EXERCISE REQUIREMENTS: Below are the records; output them exactly from the first line through the line with "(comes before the", stopping there.

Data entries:
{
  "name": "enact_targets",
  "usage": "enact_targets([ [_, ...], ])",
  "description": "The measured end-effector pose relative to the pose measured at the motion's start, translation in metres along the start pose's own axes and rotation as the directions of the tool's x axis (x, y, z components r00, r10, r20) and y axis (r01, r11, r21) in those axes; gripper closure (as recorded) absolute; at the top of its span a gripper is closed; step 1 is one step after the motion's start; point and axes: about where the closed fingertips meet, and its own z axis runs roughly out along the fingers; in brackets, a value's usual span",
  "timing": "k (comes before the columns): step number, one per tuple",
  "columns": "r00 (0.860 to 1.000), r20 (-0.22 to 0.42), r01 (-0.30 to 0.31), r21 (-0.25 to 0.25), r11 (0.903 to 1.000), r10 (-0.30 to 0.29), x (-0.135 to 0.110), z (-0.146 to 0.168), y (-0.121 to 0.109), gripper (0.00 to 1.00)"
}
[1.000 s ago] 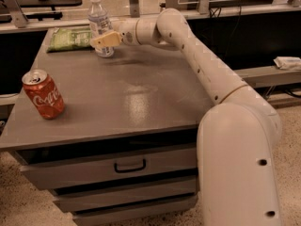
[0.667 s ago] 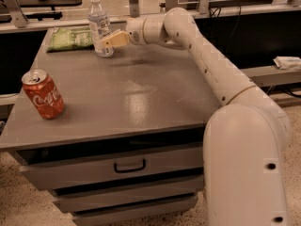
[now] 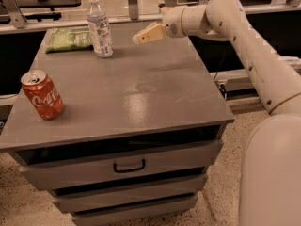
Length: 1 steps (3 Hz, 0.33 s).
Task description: Move blue plastic bottle near green jalapeno chip bag
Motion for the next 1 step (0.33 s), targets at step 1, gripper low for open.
enact_targets([
  [1,1.0,0.0,0.0,0.0,1.0,0.0,0.0,0.0,0.0,0.0],
])
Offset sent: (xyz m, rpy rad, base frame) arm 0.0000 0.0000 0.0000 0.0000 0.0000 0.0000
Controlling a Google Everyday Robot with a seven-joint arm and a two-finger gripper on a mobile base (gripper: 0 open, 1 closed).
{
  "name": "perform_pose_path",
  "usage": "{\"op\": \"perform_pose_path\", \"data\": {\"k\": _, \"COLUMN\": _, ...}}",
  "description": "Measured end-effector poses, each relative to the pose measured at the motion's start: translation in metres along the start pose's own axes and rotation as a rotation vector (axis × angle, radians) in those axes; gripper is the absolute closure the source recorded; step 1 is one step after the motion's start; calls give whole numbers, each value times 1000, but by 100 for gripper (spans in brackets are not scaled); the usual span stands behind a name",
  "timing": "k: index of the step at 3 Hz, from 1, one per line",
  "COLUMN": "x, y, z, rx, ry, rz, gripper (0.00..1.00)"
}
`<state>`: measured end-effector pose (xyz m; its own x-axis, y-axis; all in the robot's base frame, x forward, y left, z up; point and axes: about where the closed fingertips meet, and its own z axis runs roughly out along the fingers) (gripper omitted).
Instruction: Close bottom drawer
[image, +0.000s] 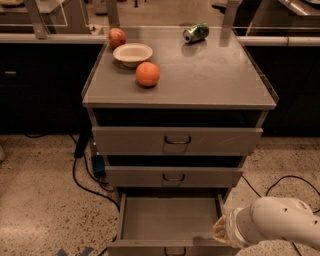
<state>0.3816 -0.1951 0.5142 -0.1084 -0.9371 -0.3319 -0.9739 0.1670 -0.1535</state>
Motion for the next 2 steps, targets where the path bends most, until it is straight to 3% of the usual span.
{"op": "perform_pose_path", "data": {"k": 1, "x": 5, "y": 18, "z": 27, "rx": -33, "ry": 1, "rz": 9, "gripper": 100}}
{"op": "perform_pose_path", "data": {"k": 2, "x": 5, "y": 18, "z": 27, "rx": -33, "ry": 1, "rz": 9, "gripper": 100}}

WORKED SOLUTION:
{
  "name": "enact_targets",
  "usage": "enact_targets([ [_, ...], ])",
  "description": "The measured end-effector pose relative to the pose measured at the motion's start, translation in metres along the start pose's own axes and rotation as the directions of the tool's x axis (x, y, z components r00, r10, r20) and y axis (r01, r11, r21) in those axes; gripper closure (as recorded) absolute; at the top of its span a gripper is closed; step 1 is one step after the motion's start; point and axes: about where the closed fingertips meet, and its own z axis runs roughly out along the fingers; in brackets, a value's usual span",
  "timing": "k (comes before the columns): step number, one per tuple",

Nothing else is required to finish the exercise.